Source records
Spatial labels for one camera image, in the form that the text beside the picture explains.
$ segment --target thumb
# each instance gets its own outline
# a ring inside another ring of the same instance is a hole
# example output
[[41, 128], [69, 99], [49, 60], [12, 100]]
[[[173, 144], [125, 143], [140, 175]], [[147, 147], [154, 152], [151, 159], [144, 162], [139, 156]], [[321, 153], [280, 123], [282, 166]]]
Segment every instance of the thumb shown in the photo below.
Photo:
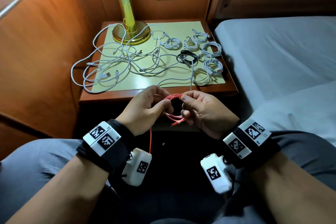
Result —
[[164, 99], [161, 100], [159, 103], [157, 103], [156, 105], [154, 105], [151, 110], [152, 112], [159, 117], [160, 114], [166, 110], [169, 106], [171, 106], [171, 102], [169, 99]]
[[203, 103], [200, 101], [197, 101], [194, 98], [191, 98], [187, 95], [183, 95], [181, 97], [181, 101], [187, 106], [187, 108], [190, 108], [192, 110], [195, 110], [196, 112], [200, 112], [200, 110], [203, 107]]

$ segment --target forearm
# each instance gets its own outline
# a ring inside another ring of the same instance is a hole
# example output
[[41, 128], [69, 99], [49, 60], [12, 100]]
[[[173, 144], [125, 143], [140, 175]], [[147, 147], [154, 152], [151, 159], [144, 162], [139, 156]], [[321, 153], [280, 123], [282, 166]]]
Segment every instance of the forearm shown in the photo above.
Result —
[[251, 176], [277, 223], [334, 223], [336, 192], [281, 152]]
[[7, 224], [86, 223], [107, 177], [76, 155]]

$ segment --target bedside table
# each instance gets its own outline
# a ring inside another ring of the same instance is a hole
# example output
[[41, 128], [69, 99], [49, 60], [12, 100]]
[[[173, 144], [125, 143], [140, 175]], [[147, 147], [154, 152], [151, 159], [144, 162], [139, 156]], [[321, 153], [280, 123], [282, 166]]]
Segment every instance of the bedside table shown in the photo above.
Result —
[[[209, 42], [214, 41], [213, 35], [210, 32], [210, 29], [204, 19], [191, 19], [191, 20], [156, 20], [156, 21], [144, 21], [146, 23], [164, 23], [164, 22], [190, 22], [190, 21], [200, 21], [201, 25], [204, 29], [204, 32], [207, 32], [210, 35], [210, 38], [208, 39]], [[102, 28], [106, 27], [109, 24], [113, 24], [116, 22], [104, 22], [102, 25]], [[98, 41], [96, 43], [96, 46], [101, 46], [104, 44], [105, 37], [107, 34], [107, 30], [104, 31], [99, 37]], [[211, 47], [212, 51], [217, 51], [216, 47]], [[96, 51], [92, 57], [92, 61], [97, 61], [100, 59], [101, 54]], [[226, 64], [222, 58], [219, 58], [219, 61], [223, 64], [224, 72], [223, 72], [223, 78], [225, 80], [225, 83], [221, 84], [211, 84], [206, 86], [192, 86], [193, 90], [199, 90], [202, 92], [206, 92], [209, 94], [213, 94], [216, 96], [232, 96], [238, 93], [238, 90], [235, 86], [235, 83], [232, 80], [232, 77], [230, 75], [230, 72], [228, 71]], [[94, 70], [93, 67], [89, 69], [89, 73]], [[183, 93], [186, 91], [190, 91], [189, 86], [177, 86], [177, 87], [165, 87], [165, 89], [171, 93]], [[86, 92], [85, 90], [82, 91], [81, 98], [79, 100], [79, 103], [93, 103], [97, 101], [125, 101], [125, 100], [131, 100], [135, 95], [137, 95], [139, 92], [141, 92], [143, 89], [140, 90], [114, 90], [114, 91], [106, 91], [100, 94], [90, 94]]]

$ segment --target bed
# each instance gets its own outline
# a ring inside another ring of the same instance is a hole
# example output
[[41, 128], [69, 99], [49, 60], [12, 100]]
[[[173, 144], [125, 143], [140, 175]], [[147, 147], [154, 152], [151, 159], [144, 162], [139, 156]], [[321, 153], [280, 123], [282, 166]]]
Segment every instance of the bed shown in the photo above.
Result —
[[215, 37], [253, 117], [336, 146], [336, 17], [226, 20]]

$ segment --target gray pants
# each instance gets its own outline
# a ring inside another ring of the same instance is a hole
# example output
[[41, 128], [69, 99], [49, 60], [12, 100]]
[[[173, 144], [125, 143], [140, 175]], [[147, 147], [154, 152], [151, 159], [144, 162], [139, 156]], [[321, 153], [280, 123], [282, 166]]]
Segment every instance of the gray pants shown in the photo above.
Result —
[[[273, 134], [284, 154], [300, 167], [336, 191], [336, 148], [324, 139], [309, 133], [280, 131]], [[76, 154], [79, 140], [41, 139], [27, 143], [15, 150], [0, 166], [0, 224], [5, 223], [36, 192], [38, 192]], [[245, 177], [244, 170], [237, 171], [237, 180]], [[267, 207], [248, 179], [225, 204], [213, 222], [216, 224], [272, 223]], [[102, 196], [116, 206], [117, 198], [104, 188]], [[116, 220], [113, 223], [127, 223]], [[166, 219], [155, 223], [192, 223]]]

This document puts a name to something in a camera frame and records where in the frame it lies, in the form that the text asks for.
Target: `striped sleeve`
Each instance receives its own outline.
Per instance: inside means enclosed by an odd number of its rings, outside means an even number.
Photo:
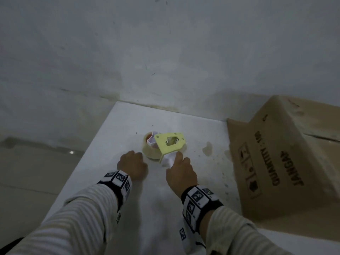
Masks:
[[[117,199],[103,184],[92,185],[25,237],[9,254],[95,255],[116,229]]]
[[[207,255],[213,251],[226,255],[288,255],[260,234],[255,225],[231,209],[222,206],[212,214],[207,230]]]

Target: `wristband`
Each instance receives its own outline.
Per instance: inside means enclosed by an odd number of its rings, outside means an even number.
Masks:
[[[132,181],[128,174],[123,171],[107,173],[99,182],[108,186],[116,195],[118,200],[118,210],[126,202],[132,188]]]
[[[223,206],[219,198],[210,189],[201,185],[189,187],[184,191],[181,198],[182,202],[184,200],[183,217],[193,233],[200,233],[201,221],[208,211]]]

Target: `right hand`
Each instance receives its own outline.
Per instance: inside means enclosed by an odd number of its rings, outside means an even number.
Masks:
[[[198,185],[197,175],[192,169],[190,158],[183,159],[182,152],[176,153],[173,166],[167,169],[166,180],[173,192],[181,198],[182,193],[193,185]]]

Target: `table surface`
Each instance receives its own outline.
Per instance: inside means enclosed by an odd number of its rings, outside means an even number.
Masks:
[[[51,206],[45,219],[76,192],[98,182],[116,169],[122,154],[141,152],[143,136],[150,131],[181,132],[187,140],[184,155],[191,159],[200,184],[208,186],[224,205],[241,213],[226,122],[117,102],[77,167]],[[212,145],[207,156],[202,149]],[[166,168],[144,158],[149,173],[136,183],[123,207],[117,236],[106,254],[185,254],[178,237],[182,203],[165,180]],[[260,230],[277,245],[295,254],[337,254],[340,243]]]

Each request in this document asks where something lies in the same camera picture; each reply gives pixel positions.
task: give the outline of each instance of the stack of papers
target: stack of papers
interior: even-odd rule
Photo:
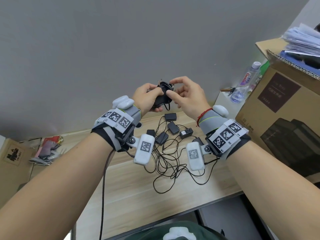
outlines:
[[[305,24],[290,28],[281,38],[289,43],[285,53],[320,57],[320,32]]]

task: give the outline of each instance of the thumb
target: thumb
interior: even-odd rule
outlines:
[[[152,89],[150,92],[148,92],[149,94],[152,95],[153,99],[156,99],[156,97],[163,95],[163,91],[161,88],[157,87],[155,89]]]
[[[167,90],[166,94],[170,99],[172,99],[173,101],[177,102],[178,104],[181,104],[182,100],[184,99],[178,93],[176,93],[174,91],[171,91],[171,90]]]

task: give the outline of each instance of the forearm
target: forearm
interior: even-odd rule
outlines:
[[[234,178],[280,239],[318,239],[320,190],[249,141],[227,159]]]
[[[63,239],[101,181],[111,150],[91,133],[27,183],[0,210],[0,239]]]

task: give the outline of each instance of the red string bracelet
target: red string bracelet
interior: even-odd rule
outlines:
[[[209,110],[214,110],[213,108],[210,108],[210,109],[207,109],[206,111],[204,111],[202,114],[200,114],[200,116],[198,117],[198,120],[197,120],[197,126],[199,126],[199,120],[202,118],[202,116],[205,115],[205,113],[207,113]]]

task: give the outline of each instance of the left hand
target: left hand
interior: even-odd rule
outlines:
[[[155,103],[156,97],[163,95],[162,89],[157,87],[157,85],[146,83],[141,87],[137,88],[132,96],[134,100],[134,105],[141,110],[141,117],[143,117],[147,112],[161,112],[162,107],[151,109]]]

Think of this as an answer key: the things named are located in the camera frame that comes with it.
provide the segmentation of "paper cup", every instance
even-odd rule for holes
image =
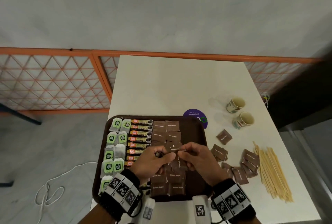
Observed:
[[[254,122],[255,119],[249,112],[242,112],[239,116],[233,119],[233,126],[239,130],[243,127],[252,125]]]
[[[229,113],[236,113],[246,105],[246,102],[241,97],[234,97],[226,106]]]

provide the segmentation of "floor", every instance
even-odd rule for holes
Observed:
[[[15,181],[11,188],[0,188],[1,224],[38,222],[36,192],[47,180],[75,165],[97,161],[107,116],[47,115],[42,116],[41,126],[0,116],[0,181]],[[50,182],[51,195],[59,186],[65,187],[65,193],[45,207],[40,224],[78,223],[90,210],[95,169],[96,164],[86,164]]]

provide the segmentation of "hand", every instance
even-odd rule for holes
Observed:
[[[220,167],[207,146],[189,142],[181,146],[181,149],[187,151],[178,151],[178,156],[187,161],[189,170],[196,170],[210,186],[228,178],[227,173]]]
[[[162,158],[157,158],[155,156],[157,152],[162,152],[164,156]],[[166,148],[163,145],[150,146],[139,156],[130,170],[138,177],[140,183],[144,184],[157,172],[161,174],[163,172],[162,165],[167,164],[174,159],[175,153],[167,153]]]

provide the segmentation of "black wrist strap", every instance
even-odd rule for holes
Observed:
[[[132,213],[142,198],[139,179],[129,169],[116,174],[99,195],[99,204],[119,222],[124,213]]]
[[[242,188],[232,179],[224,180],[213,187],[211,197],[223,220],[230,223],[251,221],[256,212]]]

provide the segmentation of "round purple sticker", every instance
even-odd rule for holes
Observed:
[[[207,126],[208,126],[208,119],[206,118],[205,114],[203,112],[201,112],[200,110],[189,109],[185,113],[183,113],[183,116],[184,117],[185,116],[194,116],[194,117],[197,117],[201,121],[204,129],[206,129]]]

▶ _Work instruction_: If a line of the records above holds the word "left", show it.

▶ _Solution to the exercise_:
task: give the outline of each instance of the left hand
target: left hand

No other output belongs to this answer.